Joined: 17 June 2010

Hi Shell

There are usually a few steps to go through with any overpayment (CPAG handbook p.1461):

1. Has there been an overpayment? If the date of separation held by HMRC is correct, and the joint claim continued after this date, then it would seem there has, so no point in requesting an MR of the decision to end entitlement from that date.
2. Did claimants meet their joint responsibilities under COP26? It seems there was a failure on both claimants’ part - if HMRC failed to act on the information within 30 days then part of the overpayment should not be recovered.
3. Were there exceptional circumstances why your client was unable to report the change? COP26 mentions serious illness, but adjudicator has mentioned more general vulnerable claimants.
4. Was your client an ‘innocent partner’ ? (handbook p.1465 & https://www.gov.uk/hmrc-internal-manuals/claimant-compliance-manual/ccm8290) If your client did not know about the change, then this could apply, but it might be stretching it to cover where they did not know the other partner had failed to report the change as agreed.
5. Can the overpayment be reduced by offsetting notional entitlement?
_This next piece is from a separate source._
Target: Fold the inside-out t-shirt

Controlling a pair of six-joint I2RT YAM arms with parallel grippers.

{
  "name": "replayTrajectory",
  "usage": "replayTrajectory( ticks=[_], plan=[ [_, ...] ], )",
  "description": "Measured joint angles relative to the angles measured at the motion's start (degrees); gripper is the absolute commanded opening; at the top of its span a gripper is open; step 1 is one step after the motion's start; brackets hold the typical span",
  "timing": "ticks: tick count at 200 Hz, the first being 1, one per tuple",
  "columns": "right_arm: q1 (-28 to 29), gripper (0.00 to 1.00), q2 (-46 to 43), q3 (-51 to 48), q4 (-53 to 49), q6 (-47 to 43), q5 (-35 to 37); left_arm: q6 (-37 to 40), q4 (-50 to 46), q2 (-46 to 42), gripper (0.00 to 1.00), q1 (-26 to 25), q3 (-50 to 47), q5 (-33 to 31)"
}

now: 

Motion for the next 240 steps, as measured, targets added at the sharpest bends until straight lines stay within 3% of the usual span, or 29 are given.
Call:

If your client has made a new claim, backdated 31 days, but there is a gap between the joint claim ending and new claim starting, the share of the overpayment should be reduced by the amount your client would have been entitled to as a single person in that period.
6. Is/would your client experiencing hardship as a result of recovery? Can request that recovery is suspended or waived - exceptional circumstances such as mental health issues
7. Complaint if all the above refused and still feels aggrieved.